2010年11月、ケープタウン行のバスから、サイのツノ12本が見つかった。西ケープ州での道路検問で引っかかったのだ。そのうちの一本は大きすぎてスーツケースに収まらず、半分に切られていた。サイのツノの押収量としては、史上最大である。
逮捕されたのは25歳と32歳のベトナム人男性。
サイのツノは伝統的には媚薬、最近はガンや二日酔いの特効薬などとして、中国やベトナムで重宝されている。主な成分は爪や髪と同じケラチン。勿論、医学的効用はない。しかし、迷信のために乱獲が進み、サイは絶滅の危機にある。ワシントン条約で、サイのツノの取り引きは禁止されているから、殆どが密猟・密輸である。
南アフリカは他のアフリカ諸国よりサイの保護に力を入れてきたせいで、世界のサイの73%が南アフリカに生息している。しかし、近隣諸国で取りつくされた感があるせいか、それとも南アフリカで密猟がしやすくなったのか、またはその両方の理由からか、近年、南アフリカでのサイの密猟が増加している。
昨年一年間で、全国で668頭のサイが密猟により命を落とした。今年に入って4か月で、既に70頭以上が殺されている。
サイが殺されるのは、密猟だけではない。「猛獣狩り」ファン相手の合法的狩猟枠を、ツノ獲得に悪用するケースも多い。タイ人の売春婦などを「ハンター」として申請し、合法枠を使って狩猟許可を取り、ツノを取るために殺すのである(サイを「合法的」に「密猟」する方法)。絶滅の危機にある動物に、何故狩猟枠が割り当てられるのか、南ア政府の行動は不可解だ。
そこまでして、こぞってサイ殺害に乗り出すのは、需要があることに加え、逮捕される確立が低く、儲けが莫大だから。
サイの未来に関して暗いニュースが続く中、このベトナム人逮捕は珍しい朗報だった。
ところが、4月29日のことだ。30か月の拘留後、ふたりは釈放された。それも、法廷通訳が見つからない、という理由で。
通訳候補は2人いた。だが、ふたりとも「法務省の通訳として登録していない」ので採用されなかった。うちひとりは税金関係の書類不備で、登録できなかったらしい。
また、「登録していない人間しか、通訳候補がいなかった」というのは、「南アフリカの法廷通訳として登録しているベトナム語通訳はゼロ」ということか。

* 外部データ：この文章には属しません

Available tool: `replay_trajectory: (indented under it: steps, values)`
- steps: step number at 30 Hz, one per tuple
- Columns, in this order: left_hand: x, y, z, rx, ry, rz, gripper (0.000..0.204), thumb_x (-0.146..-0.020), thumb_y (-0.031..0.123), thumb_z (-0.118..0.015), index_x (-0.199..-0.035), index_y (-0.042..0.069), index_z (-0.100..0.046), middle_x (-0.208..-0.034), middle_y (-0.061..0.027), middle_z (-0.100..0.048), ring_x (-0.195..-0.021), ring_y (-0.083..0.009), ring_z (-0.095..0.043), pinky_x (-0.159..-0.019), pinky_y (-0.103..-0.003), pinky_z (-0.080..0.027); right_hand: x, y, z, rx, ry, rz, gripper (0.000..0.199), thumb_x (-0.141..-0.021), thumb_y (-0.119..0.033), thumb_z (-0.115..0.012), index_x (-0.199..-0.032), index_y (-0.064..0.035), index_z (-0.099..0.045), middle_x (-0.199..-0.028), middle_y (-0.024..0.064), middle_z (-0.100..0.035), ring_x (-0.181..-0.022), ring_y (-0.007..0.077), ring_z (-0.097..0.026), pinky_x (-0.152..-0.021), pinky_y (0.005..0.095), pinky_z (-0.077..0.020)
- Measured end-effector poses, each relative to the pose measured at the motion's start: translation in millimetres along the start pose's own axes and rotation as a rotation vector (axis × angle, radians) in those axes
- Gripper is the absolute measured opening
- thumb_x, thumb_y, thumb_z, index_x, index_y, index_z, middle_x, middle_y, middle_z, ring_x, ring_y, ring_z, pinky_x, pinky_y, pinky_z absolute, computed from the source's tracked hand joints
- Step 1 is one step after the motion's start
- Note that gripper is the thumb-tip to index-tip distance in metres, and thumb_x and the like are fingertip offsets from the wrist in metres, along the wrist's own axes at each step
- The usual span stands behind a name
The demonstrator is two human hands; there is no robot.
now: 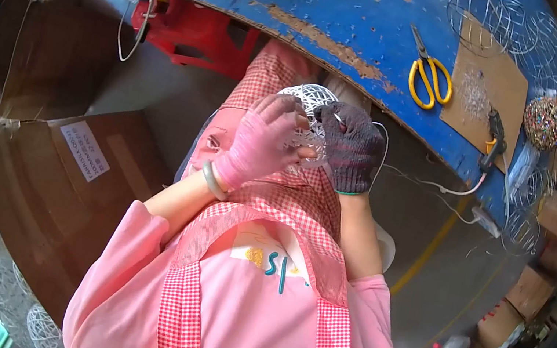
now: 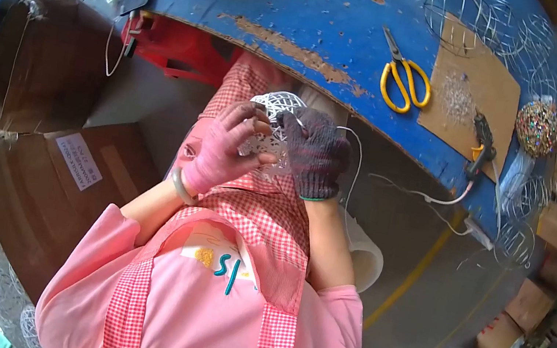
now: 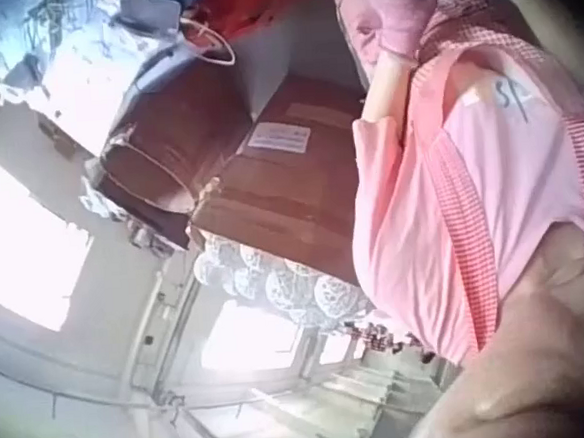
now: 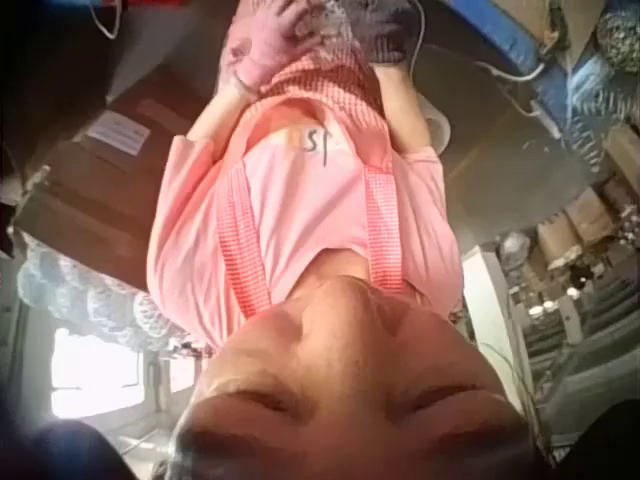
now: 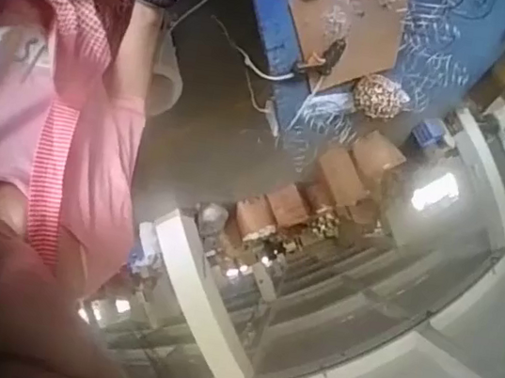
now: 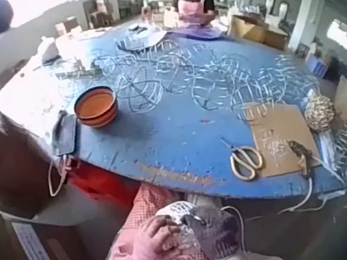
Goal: Gluing white thread components onto a spherical decorative ball using a hot glue gun.
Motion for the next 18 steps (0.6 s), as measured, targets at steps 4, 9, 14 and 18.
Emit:
replay_trajectory:
  steps: [4, 9, 14, 18]
  values:
    - [-5.2, 8.0, -13.0, -0.094, 0.144, 0.067, 0.036, -0.068, 0.018, -0.088, -0.096, 0.009, -0.066, -0.108, -0.0143, -0.065, -0.103, -0.0383, -0.063, -0.087, -0.050, -0.053, -6.0, 12.4, -0.8, -0.028, -0.042, -0.015, 0.020, -0.092, -0.024, -0.076, -0.086, -0.0057, -0.071, -0.075, 0.0139, -0.065, -0.065, 0.0298, -0.064, -0.060, 0.0393, -0.0500]
    - [-16.1, 11.0, -17.7, -0.185, 0.162, 0.050, 0.031, -0.071, 0.014, -0.085, -0.097, 0.010, -0.069, -0.110, -0.0153, -0.067, -0.098, -0.0381, -0.066, -0.083, -0.047, -0.055, -13.1, 30.6, -1.1, 0.042, -0.108, -0.087, 0.030, -0.093, -0.032, -0.073, -0.076, -0.0074, -0.067, -0.077, 0.0170, -0.065, -0.069, 0.0376, -0.065, -0.060, 0.0442, -0.0505]
    - [-25.7, -7.0, -7.4, 0.071, 0.030, 0.056, 0.018, -0.080, 0.000, -0.075, -0.096, 0.005, -0.070, -0.099, -0.0117, -0.068, -0.094, -0.0313, -0.066, -0.084, -0.040, -0.055, -22.1, 38.4, 1.6, 0.065, -0.119, 0.034, 0.030, -0.095, -0.036, -0.071, -0.081, -0.0088, -0.068, -0.078, 0.0179, -0.065, -0.068, 0.0380, -0.064, -0.062, 0.0427, -0.0508]
    - [-18.7, -40.1, 29.2, 0.663, -0.183, 0.310, 0.013, -0.091, 0.002, -0.071, -0.104, 0.003, -0.068, -0.099, -0.0015, -0.066, -0.093, -0.0130, -0.061, -0.086, -0.030, -0.051, -37.7, 35.8, 7.5, -0.289, -0.300, -0.127, 0.033, -0.096, -0.037, -0.072, -0.083, -0.0074, -0.068, -0.074, 0.0112, -0.068, -0.063, 0.0225, -0.065, -0.061, 0.0367, -0.0503]
Point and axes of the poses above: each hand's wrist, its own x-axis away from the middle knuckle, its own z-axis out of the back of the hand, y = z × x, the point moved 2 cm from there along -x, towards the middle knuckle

尤も、ベトナム人通訳が見つかったとしても、4月1日からコンピュータがダウンしているので、通訳の「発注」が出来なかったらしい。ということは、ベトナム語に限らず、通訳を必要とする裁判は出来ないことになる。必要とされる通訳は、外国語とは限らない。南アフリカには公用語が11もあるからだ。
ダウンしているコンピュータが通訳業務発注だけでなく、裁判所全体に及ぶものだったとしたら、国中の裁判が一か月も止まっているということになる。
大体、「通訳が見つからないから、起訴取り下げ」というのは、どんな犯罪にでも適用されるのだろうか。「強盗のうえ、一家皆殺し」とか、「連続殺人犯」とか、「何十人も強姦した」とかいう容疑者でも、「通訳が見つからないから起訴が取り下げられる」ということがあるのだろうか。
それとも、犯罪によって、適用範囲が異なるのだろうか。とすると、法務省はサイの絶滅を軽く考えていることになる。
どちらにしても、喜ばしくない。
この件に限ってみれば・・・警察は逮捕に成功した。裁判が行われていれば、有罪になっていたことだろう。それが、「通訳が見つからない」という、多少のお金を払えば解決できそうなことで、容疑者が釈放されてしまった。ベトナム語と英語の通訳なら、世の中に大勢いるだろうに、2年半もかかってひとりも見つけられないなんて、怠慢か無能としか考えられない。
サイの未来や、南ア司法制度の未来を思うと、一層悲しくなる出来事だった。